It's hard to compare because we can't compare Quality of execution and we don't know what your average trade size is. I assume this is for smart routes only. You should ask where your orders go, especially complex spreads. You'd be surprised at how quality of execution makes a huge difference on cost.
I used it years ago for options and can comment based on that possibly very stale experience: If you need somebody on the phone in a hurry; vergetaboutit (early a.m. you will get an answering machine when calling "trade desk"), generally annoying limitations to both front and back end of system; I find IB to be cheap enough and although they are also lacking in customer service skills, the systems are robust (except all dem stoopid bugs but forgivable), so I ask why would you? As far as fills adunno, I got filled. Using web-based system, you don't get to see much to be infuriated about. I did get filled on some nickel OTM calls on a biotech that hit the jackpot once... And those calls next few day did like x100~1000 when co. got taken out right quick-like, so, just sayin', I did get filled on those & I'm gonna guess there were not too many on offer.

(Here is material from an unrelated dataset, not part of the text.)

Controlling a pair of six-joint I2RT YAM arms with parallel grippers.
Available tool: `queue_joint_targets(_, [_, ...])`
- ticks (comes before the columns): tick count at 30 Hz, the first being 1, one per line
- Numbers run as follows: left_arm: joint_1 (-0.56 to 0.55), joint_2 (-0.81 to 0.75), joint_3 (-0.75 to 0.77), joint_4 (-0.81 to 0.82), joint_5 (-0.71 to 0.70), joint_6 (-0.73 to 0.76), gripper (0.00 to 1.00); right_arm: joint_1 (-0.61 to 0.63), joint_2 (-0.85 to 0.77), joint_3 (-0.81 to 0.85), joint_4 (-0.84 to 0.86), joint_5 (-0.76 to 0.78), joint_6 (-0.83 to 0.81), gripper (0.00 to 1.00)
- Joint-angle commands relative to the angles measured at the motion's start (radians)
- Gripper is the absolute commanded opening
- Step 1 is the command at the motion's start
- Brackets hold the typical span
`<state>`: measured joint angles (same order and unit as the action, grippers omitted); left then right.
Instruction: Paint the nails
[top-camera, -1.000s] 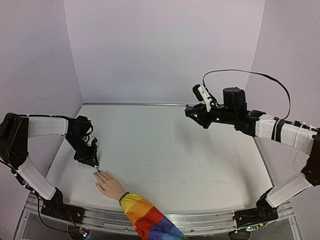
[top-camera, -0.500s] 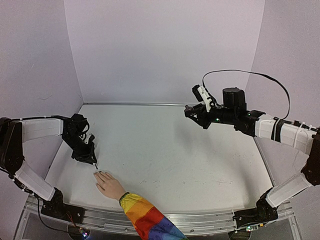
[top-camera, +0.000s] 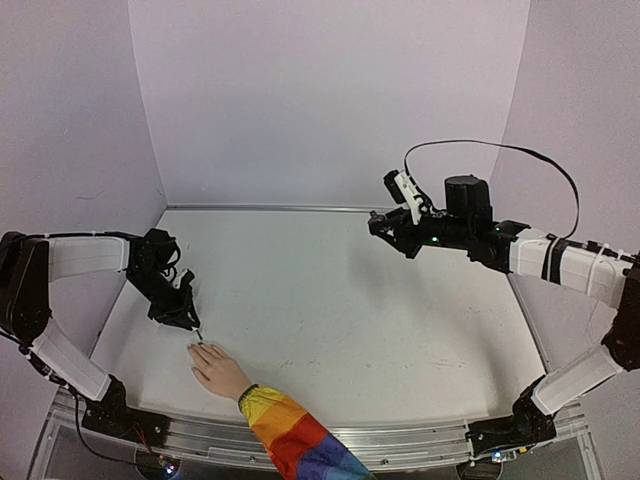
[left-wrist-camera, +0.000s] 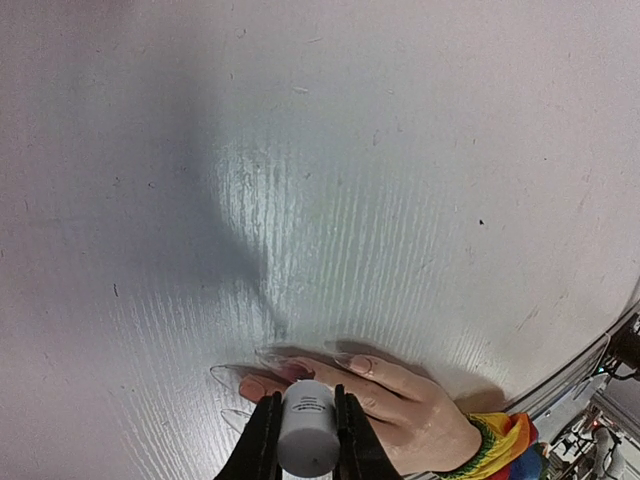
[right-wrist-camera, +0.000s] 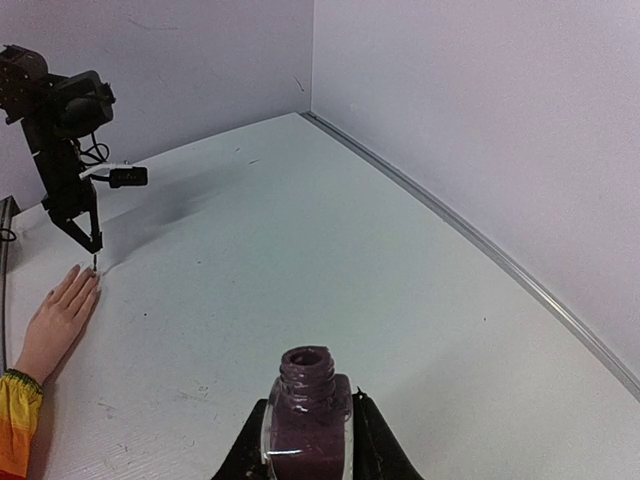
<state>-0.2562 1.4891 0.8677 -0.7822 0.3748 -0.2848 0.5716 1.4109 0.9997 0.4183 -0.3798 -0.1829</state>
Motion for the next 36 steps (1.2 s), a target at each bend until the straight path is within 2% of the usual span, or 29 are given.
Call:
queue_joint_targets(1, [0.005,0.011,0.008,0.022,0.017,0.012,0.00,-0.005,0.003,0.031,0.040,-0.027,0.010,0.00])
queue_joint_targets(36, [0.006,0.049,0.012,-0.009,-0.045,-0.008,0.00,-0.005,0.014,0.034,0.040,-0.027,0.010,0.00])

https://www.tdameritrade.com/retail-en_us/resources/pdf/AMTD2055.pdf 606 report. If I'm reading it correctly, almost all non directed orders were routed through a market maker.
I suppose it helps to at least know if your broker sells order flow or internalizes. Some prop firms internalize as well (daytradetheworld, WTS?)
It is typical to route and get paid for it with options, even dma. To me, as long as I can directly to an exchange and it ends up on the exchange I don't care if a market maker gets a first look. It helps keep your commissions lower.
For a lot of the trades ill make itll be low valued spreads that ill be selling so the .15 makes a huge diff.